_Exercise requirements_: The listing below is to be transcribed exactly.

_The data_:
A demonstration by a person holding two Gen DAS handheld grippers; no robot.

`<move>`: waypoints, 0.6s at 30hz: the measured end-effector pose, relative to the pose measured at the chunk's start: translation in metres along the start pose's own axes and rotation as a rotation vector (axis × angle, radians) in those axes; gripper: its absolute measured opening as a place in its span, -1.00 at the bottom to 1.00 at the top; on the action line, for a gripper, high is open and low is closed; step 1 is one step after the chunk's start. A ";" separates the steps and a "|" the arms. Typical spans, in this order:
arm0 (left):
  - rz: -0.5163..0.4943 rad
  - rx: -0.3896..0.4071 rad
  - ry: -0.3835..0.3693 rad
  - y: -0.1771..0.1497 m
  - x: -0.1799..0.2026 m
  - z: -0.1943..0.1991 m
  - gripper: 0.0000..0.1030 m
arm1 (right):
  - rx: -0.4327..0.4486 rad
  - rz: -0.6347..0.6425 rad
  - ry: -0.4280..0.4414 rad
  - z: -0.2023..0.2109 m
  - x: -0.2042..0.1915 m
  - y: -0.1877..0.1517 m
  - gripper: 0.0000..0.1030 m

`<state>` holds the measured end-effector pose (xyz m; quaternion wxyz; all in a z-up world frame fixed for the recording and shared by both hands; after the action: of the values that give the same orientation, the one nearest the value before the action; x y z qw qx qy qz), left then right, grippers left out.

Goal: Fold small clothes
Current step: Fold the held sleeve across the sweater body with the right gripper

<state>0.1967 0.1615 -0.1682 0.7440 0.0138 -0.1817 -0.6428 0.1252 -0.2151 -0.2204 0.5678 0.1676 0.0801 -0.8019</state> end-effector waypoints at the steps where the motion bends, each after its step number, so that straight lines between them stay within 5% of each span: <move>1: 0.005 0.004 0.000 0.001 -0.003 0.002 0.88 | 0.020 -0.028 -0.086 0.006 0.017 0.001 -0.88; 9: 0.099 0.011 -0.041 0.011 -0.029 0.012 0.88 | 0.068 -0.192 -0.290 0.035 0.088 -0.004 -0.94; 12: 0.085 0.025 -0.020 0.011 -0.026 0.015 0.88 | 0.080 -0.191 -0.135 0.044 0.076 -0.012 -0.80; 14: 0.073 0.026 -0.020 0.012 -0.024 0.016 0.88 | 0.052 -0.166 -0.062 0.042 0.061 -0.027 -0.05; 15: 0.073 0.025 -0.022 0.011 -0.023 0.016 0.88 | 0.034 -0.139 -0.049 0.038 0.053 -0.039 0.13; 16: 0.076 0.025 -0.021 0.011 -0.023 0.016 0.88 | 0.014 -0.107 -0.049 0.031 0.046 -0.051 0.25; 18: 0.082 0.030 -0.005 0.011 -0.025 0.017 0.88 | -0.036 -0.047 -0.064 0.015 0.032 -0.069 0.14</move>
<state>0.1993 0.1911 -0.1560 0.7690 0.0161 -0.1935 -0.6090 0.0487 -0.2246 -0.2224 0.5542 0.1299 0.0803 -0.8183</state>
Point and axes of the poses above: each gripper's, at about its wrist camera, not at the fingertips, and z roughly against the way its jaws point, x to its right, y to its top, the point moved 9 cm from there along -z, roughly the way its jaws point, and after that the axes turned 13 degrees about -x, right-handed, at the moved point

_Reply_:
A demonstration by a person holding two Gen DAS handheld grippers; no robot.

`<move>`: waypoints, 0.6s at 30hz: the measured end-effector pose, relative to the pose measured at the chunk's start: translation in metres along the start pose's own axes and rotation as a rotation vector (axis × angle, radians) in those axes; gripper: its absolute measured opening as a place in its span, -1.00 at the bottom to 1.00 at the top; on the action line, for a gripper, high is open and low is closed; step 1 is one step after the chunk's start. A ";" separates the steps and a "|" the arms. Typical spans, in this order:
arm0 (left):
  - rz: -0.5163..0.4943 rad
  - rx: -0.3896..0.4071 rad
  - ry: -0.3835..0.3693 rad
  - y: -0.1771..0.1497 m
  - x: -0.1799..0.2026 m
  - z: -0.1943..0.1991 m
  - gripper: 0.0000..0.1030 m
arm1 (right):
  - rx: -0.4327..0.4486 rad
  - rz: -0.6347..0.6425 rad
  - ry: -0.4280..0.4414 rad
  - z: -0.2023..0.2109 m
  - x: -0.2042..0.1915 m
  - y: -0.1877..0.1517 m
  - gripper: 0.0000..0.1030 m

`<state>` holds the measured end-effector pose (xyz m; quaternion wxyz; all in a z-up world frame fixed for the recording and shared by both hands; after the action: of the values that give the same orientation, the one nearest the value before the action; x y z qw qx qy qz), left then right, grippers left out.

Goal: Fold small clothes
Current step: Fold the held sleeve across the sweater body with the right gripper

<state>0.1967 0.1615 -0.1682 0.7440 0.0138 -0.1817 -0.6428 0.1252 -0.2151 -0.2204 0.5678 0.1676 0.0801 -0.8019</state> end-effector waypoints at the steps where the motion bends, each after its step number, so that straight lines between them stay within 5% of each span: <move>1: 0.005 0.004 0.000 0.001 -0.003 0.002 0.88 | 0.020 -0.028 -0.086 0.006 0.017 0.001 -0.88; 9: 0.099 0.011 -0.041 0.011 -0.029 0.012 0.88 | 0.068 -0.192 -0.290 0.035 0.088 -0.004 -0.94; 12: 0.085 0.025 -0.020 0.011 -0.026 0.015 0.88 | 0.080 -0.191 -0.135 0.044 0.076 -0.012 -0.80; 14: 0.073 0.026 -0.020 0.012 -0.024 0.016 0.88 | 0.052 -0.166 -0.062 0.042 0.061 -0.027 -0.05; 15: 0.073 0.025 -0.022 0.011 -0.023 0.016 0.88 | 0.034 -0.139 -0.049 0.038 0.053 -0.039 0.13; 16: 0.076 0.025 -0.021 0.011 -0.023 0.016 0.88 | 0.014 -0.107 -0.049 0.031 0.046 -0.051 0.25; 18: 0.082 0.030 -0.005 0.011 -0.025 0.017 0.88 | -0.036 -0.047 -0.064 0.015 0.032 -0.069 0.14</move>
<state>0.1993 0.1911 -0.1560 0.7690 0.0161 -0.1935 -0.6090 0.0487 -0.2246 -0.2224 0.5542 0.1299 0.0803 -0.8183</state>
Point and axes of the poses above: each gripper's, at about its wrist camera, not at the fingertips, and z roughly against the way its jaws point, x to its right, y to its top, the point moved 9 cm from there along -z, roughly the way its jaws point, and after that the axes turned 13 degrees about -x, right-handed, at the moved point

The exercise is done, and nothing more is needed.